Environmentalism the new totalitarianism
by George Jonas
CanWest Publications
May 3, 2007
A recent news item featured radical environmentalists criticizing Environment Minister John Baird, whose program had just ushered in an economic ice-age, for -- yes, you guessed it -- for not being tough enough on global warming. The earnest chorus of true believers sounded like a Monty Python skit. It called to mind a suspicion I voiced 13 years ago, when the public mood was still celebratory following the implosion of the Soviet empire.
In 1994, during the euphoric days of "the end of history," I suggested it would be pleasant but unrealistic to imagine that the collapse of one particular form of tyranny had taught us once and for all that the only good society was a free society. On the contrary, all signs pointed to the probability that this was the very lesson we had failed to learn.
It was unlikely, I wrote, that the demise of the two great totalitarian systems of the 20th century, Nazism and communism, had also signaled the end of the totalitarian impulse in human beings. At best -- and even that wasn't certain -- we might have finally understood that the two forms of totalitarianism of which Nazi Germany and Soviet Russia had been the most prominent examples were blind alleys. There was a chance that we would not stumble into them again. However, we seemed quite ready to stumble into other blind alleys that could be equally bad or worse.
Tragic? Yes. Surprising? No.
Fascism and communism didn't come to us from Mars. Their systems weren't imposed on humanity by extraterrestrial forces. Fascist and communist states had been created by an impulse inherent in human beings. This being so, we couldn't expect the defeat of fascism or the collapse of communism to provide us with more than temporary relief.
Where were the next monster ideologies coming from? There were several lined up at the starting gate, beginning with the resurrection of communism masquerading as social democracy, or new strains of neo-fascist racisms, including anti-white racism. Embryonic forms of the latter had emerged both in the Third World and in the West by 1994, tolerated if not fostered by misguided reflex-liberals.
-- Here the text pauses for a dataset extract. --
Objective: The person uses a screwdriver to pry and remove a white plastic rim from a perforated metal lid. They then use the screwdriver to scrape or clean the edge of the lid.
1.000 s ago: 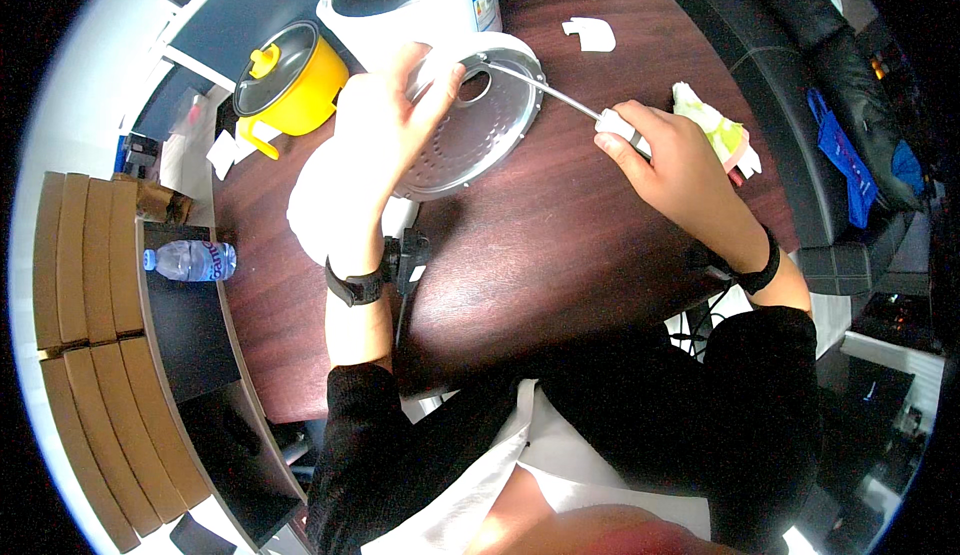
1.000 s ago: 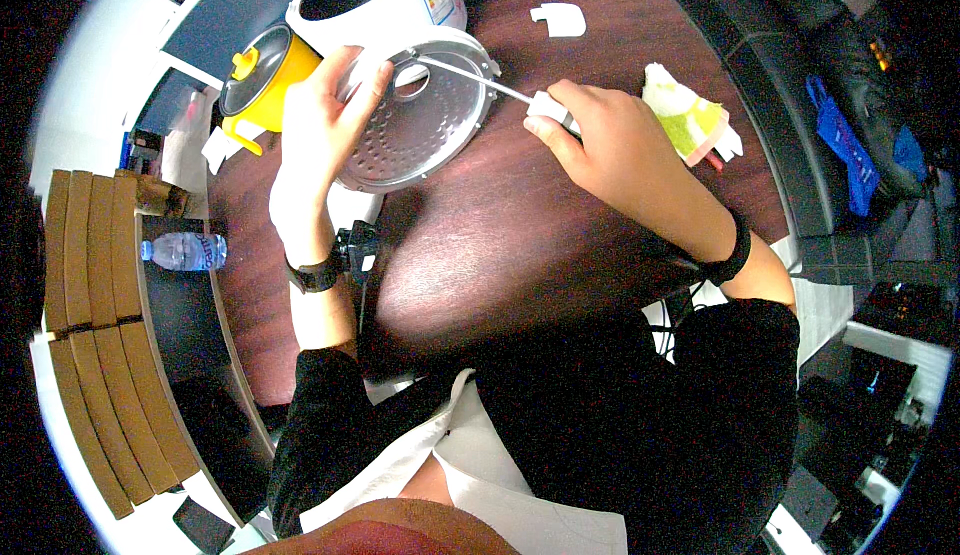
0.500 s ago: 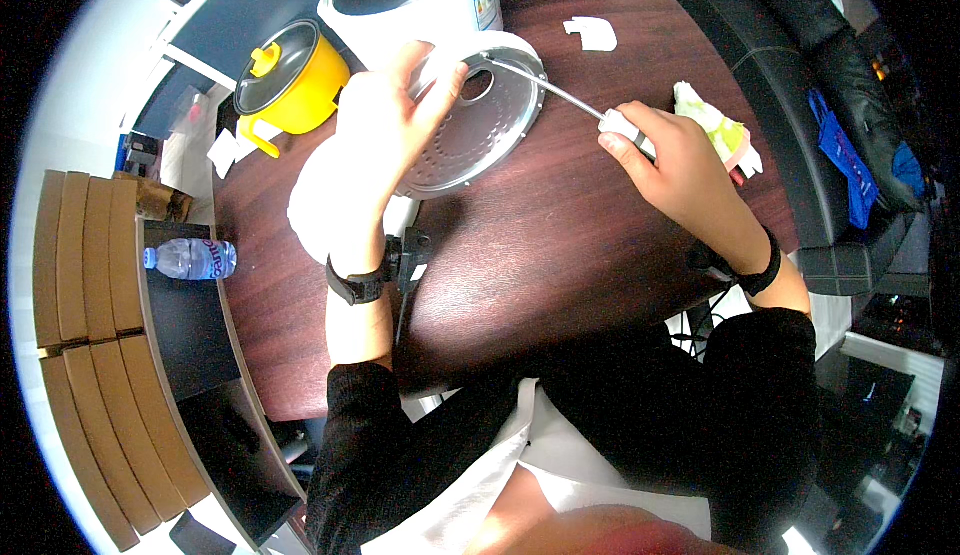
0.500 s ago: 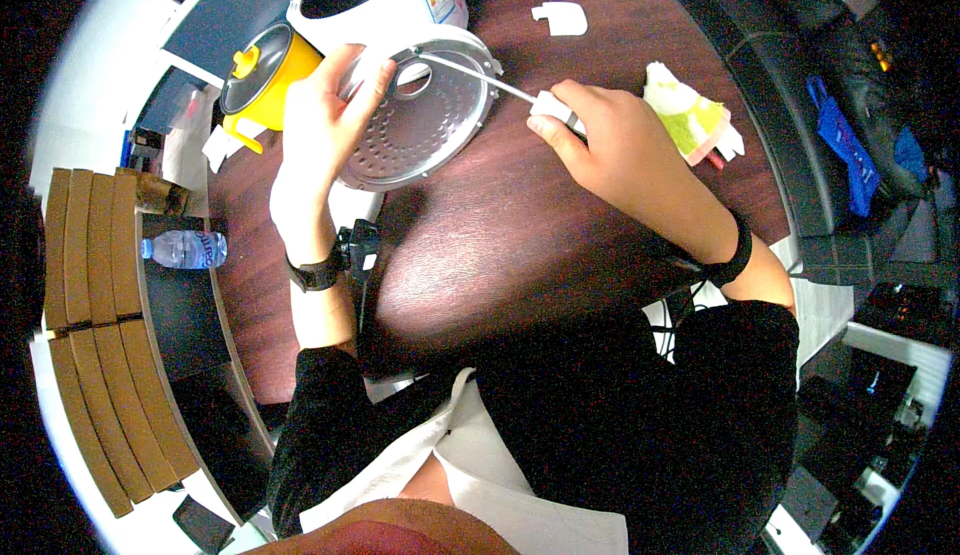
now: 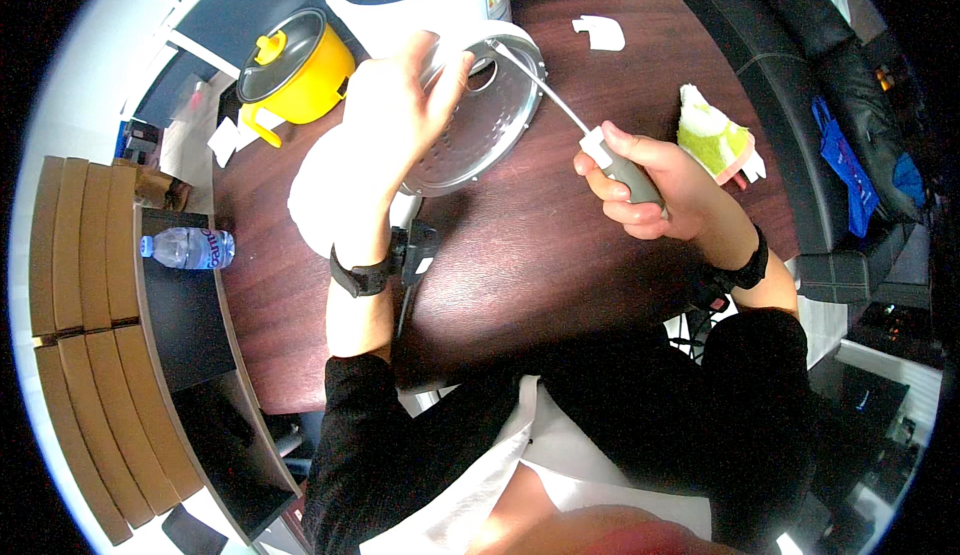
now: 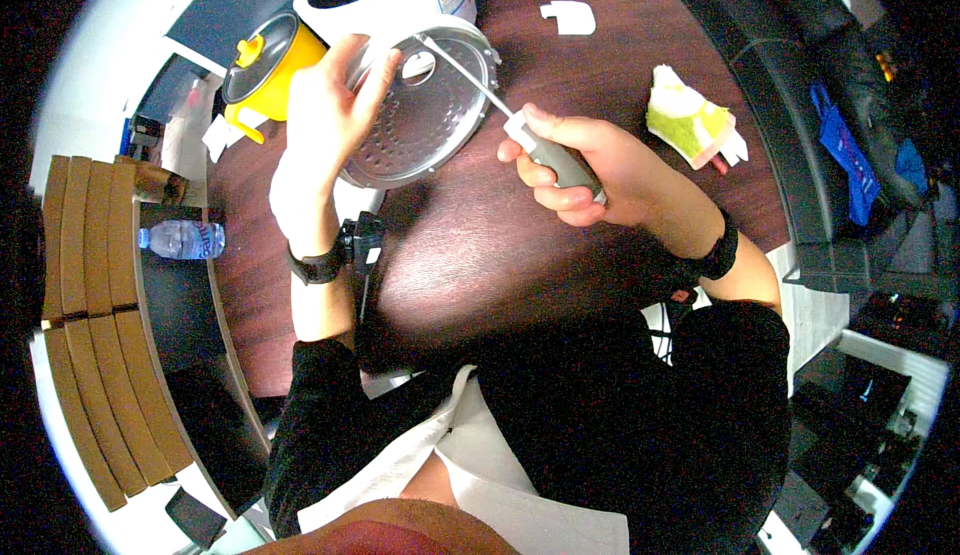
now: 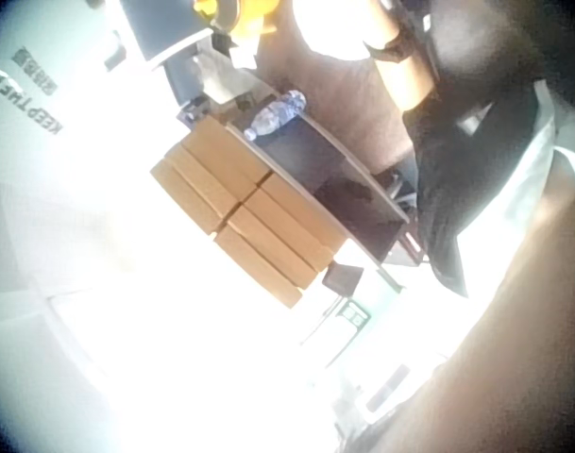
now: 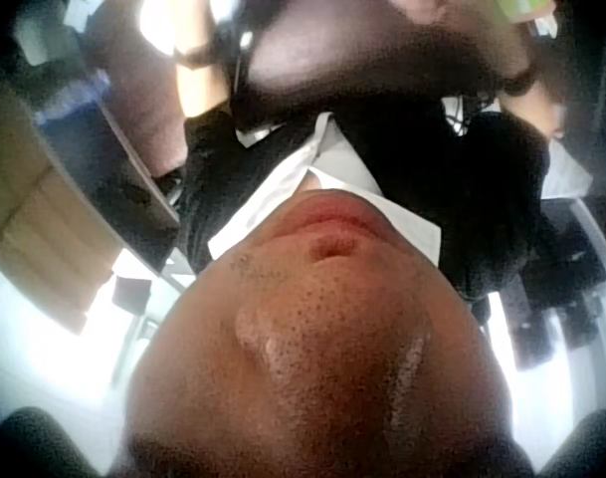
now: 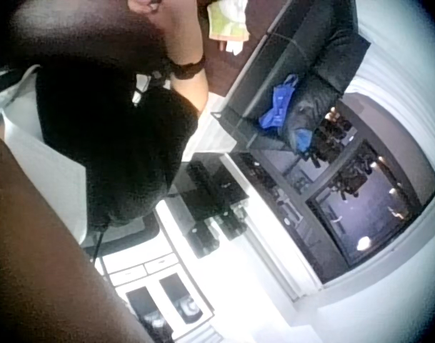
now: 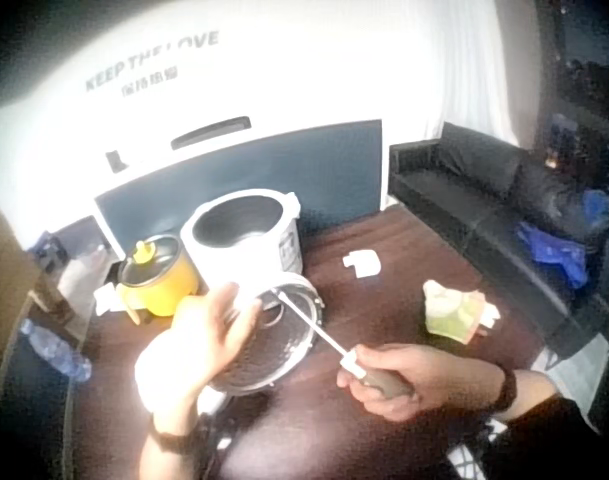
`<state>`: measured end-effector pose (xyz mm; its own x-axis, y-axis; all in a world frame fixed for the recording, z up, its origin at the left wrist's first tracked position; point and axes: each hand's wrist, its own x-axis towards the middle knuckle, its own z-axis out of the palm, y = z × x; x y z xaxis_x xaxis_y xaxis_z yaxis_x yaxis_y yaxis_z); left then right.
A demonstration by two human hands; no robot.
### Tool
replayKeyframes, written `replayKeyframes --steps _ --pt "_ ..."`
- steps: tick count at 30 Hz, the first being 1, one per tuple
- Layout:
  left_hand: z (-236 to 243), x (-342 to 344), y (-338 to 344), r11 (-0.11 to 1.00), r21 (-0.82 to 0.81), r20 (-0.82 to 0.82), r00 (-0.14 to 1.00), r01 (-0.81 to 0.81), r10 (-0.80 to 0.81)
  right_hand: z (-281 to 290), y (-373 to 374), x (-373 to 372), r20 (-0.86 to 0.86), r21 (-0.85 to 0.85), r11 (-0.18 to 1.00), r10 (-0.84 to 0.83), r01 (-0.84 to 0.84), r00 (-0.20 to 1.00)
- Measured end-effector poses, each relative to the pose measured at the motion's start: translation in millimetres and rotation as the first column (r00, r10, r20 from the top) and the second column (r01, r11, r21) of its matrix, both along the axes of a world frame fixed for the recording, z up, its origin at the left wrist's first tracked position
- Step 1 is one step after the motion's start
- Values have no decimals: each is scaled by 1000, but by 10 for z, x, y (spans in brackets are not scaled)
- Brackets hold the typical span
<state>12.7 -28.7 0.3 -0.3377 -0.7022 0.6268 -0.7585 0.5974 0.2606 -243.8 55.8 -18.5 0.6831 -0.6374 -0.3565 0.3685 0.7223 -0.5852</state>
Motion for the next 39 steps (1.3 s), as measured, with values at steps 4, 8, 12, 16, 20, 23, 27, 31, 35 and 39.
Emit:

The rise of religious fundamentalism made it evident that some new totalitarian states would be theocratic in nature. Tribal nationalism had also been on the rise, usually in combination with religious and ethnic intolerance. In Africa, Mesopotamia, or the Balkans, tribalism's victims of ethno-relgious strife -- Bosnian, Croatian, Hutu, Iranian, Kosovar, Kurd, Serb, Shia, Tutsi, etc. -- threatened to rival the victims of Hitler, if not of Mao's or Stalin's.
Still, it seemed to me the forces of tribalism and nationalism weren't potent and universal enough to emerge as new systems of global totalitarianism along the fascist or communist model. They could wreak havoc, but their competing doctrines tended to cancel each other out. They might ignite entire regions in cruel little wars, but lacked the monolithic force of totalitarian ideologies.
In this respect, the European Union-type of techno-corporate state seemed a greater threat. This kind of social-bureaucracy would be less bloody and more sophisticated than a communist state, but equally coercive. Nor could one exclude theocratic, fundamentalist, militant Islam.
But the two forces that, to my mind, exhibited the greatest capacity for becoming all-embracing and thoroughly repressive ideologies in the 21st century were feminism and environmentalism. They both transcended borders and religions. More precisely, they could absorb other kinds of self-identifications and loyalties. They could even absorb each other, as demonstrated by the 1990s movement of "eco-feminism."
Even more dangerously, they were both millennial ideas. They held out the promise of a new beginning, a fundamental change in human society. Both matriarchy and environmentalism combined mysticism with a quasi-scientific stance, much like fascism and communism did. Like the older totalitarian ideologies, they were based on partial truths and appealed not only to the worst but also to the best side of our nature.
Environmentalism, especially, promised to unite us with the cosmos. It identified the enemy as the masculine-humanist tradition of "biocide" -- a crime of which we were all guilty by virtue of being human. It was a kind of religion, addressing itself to true believers, the very types who have a need to be ruled by something greater than themselves.
In 1994 I saw a bright and terrible future for both in the totalitarian horse race, with eco-fascism leading by a nose. In today's post-Kyoto world, it leads by a length.